TRY IT: Print all the data that follows exactly, images excluded.

START RECORDED DATA

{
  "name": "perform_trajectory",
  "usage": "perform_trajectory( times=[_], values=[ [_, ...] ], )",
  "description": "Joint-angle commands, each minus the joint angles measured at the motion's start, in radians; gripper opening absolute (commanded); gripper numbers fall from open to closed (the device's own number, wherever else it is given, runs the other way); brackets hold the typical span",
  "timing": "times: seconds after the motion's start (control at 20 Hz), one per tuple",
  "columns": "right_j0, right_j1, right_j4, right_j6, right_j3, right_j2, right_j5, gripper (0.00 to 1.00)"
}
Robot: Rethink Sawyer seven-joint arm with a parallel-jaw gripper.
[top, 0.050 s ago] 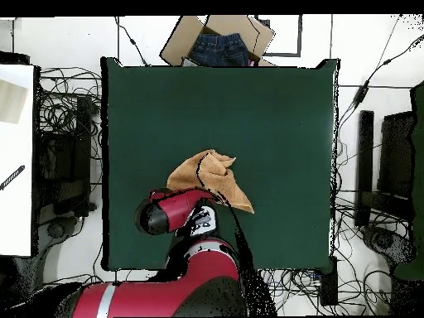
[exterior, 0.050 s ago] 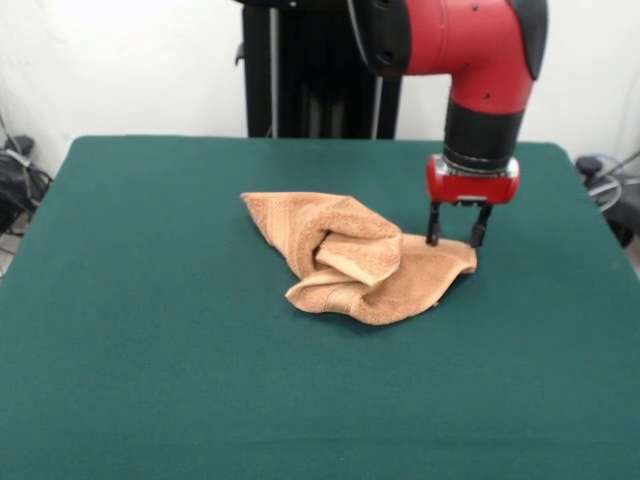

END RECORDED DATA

RESPONSE TO THE TASK:
{
  "name": "perform_trajectory",
  "usage": "perform_trajectory( times=[_], values=[ [_, ...] ], )",
  "description": "Joint-angle commands, each minus the joint angles measured at the motion's start, in radians; gripper opening absolute (commanded); gripper numbers fall from open to closed (the device's own number, wherever else it is given, runs the other way); brackets hold the typical span",
  "timing": "times: seconds after the motion's start (control at 20 Hz), one per tuple",
  "columns": "right_j0, right_j1, right_j4, right_j6, right_j3, right_j2, right_j5, gripper (0.00 to 1.00)"
}
Robot: Rethink Sawyer seven-joint arm with a parallel-jaw gripper.
[top, 0.050 s ago] 
[exterior, 0.050 s ago] 

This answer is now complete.